SIBU (Sept 29): The Sessions Court here today fined a 31-year-old unemployed man a total of RM27,000 after he pleaded guilty to two charges of electricity theft for the purpose of cryptocurrency mining.
Judge Marutin Pagan fined Sia Howe Hon RM25,000 in default three months imprisonment for the first charge under Section 33(5) of the Electricity Ordinance.
The Section provides for a maximum fine of RM100,000, or up to five years in prison, or both upon conviction.
According to the first charge, Sia, who was the tenant and consumer of electricity at a residential premises at Lorong Kwong Ann, dishonestly consumed energy in preventing the electricity meter from duly recording accurately the consumption of energy supplied by Sesco Berhad in the course of cryptocurrency mining around 10am on June 22, 2021.
Sia was also fined RM2,000 in default one month in prison for a second charge framed under Section 33(7)(a) of the same Ordinance, which carries a maximum fine of RM5,000, or up to two years in prison, or both.
The second charge was for undertaking any work or engaging in installation of direct tapping cables in the vicinity of the electricity meter in the course of consuming electricity in a manner likely to cause damage to any person or property, in the course of an activity relating to cryptocurrency mining at the same premises, time, and date.
According to the brief facts of the case, on July 22, 2021, a Sesco inspection team together with the police conducted a check on the premises following a public complaint.
Upon entry into the house compound and the upper floors, the team detected that there were direct tapping cables or wires from the mains connected to electronic equipment such as bitcoin mining machines, a personal computer, and cooling fans.

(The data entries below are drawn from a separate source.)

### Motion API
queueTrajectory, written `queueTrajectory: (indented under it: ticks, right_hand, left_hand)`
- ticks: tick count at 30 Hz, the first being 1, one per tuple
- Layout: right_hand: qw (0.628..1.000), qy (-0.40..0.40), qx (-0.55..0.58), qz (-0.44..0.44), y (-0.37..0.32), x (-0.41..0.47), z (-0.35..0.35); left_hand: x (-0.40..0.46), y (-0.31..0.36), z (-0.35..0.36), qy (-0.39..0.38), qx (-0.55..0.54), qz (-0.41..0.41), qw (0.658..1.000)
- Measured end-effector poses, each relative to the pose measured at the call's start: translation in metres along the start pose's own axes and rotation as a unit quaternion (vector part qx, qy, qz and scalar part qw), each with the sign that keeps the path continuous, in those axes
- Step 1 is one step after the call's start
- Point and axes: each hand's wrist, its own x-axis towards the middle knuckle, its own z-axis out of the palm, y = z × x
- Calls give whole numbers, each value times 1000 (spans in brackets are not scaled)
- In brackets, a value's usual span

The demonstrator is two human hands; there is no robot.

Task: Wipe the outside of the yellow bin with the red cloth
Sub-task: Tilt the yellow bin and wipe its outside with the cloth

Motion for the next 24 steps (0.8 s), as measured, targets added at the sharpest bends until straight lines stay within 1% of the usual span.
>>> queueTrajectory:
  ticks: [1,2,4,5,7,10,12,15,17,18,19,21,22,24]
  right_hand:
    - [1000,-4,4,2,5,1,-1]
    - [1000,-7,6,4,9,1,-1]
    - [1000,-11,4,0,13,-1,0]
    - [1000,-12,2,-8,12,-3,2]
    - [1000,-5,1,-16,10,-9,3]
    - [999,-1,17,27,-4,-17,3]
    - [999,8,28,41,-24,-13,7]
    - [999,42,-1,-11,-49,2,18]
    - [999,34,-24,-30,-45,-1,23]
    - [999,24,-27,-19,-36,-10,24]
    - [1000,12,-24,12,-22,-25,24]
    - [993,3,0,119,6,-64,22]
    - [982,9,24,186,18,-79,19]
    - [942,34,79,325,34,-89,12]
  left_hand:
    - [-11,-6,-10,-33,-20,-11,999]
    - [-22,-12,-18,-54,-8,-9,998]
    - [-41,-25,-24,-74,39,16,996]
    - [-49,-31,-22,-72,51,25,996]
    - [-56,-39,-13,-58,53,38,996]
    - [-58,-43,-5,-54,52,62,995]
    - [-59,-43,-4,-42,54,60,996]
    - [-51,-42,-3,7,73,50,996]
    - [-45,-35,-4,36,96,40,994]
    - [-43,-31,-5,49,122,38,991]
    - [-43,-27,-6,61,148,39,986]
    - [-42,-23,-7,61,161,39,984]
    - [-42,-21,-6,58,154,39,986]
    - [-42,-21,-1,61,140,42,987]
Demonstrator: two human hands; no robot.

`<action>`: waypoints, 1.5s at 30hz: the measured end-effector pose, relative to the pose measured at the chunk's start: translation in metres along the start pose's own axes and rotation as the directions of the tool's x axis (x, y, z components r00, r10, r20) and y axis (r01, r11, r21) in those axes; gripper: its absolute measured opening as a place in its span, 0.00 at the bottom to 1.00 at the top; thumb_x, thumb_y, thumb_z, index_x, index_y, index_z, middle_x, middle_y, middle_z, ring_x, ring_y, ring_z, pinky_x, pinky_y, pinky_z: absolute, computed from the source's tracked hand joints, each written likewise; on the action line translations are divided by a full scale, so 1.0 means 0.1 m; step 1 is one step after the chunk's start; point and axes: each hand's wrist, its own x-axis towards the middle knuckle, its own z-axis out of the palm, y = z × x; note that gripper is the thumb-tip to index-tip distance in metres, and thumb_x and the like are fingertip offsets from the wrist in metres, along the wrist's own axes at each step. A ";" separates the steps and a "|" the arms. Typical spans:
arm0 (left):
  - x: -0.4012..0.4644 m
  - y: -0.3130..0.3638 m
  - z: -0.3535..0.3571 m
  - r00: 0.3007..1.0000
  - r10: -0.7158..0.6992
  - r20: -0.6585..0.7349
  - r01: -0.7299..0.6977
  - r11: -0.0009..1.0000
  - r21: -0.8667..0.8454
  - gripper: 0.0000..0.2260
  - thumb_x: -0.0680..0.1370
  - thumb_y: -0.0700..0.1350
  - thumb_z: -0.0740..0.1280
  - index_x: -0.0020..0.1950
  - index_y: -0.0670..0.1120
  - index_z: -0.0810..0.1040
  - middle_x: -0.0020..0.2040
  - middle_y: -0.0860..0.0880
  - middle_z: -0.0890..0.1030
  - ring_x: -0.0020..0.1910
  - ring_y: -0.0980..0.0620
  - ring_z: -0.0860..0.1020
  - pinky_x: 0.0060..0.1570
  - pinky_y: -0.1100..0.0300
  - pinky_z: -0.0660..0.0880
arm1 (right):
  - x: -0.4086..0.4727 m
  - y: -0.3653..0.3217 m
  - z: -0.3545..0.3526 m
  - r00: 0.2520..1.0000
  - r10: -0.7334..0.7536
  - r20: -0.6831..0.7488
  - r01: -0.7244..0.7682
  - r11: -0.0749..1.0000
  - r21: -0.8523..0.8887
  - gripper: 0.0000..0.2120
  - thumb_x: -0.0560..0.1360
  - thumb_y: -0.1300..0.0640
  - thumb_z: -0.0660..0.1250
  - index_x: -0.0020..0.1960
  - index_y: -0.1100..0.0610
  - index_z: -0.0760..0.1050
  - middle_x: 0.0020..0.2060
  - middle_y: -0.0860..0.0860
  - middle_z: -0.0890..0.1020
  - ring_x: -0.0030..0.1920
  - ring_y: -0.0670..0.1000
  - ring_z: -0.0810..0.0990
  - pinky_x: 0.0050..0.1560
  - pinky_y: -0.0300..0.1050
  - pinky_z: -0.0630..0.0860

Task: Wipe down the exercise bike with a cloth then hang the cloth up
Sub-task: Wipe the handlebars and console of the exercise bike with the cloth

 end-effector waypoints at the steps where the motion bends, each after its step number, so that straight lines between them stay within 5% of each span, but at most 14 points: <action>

The inspection team also detected active electricity flow on the direct tapping cables and the measurement reading taken at the said electricity meter was extremely low or close to zero as no electricity passed through it.
Upon questioning by the investigating officer, Sia admitted that he had the knowledge and intention to bypass all electricity meters by installing the direct tapping cables for the sole purpose of powering the cryptocurrency or bitcoin mining operation.
Defence counsel Stanley Ting appealed for Sia, a first-time offender, to be given a minimum fine.
He said Sia’s financial situation should be considered in deciding the amount of fine to be imposed.
“This is to ensure that he is able to pay the fine and avoid from being imprisoned due to his failure to pay the fine.
“It is to be noted that he is unemployed, which means he would be assisted by his family or friends,” Ting said.
He said Sia has a strained relationship with his parents and, as a result, did not live with them.
He added the sentence caused his client extreme anxiety.
Deputy public prosecutor Ronald Felix Hardin called for appropriate sentences as a deterrence for rampant cases of electricity theft for crypto mining throughout Sarawak.
“The accused has turned an early childhood education centre or kindergarten into his personal cryptocurrency bitcoin mining operation centre.
“Not only has it deprived access of education to the public, the electricity theft and tampering is extremely dangerous as unsafe wirings and direct tapping can cause fire and even electrocution, leading to injuries and even deaths,” he said.
Ronald pointed out the landlord is still liable for the bill arrears issued under Section 33A of the Electricity Ordinance.
He also submitted that it should be a reminder to the public that tampering and stealing electricity is not only illegal but also a dangerous crime as it endangers lives and could cause damage to property.
Sia paid the fines in total.
In a different case, Sia’s aunt, Sia Chau Leng, and his father, Sia Tong Khong, were also charged under Section 33(5) of the same Ordinance.
Both pleaded not guilty and were each released on RM5,000 bail with one local surety.
They are to appear to court again on Oct 11 for pre-trial case management.
According to the charge, both allegedly dishonestly consumed energy in preventing the electricity metre from duly recording accurately the consumption of energy supplied at their residential premises on Aug 24, 2022 at about 1.50pm.
Chau Leng was the registered consumer, while Tong Khong was the occupier and consumer of the electricity.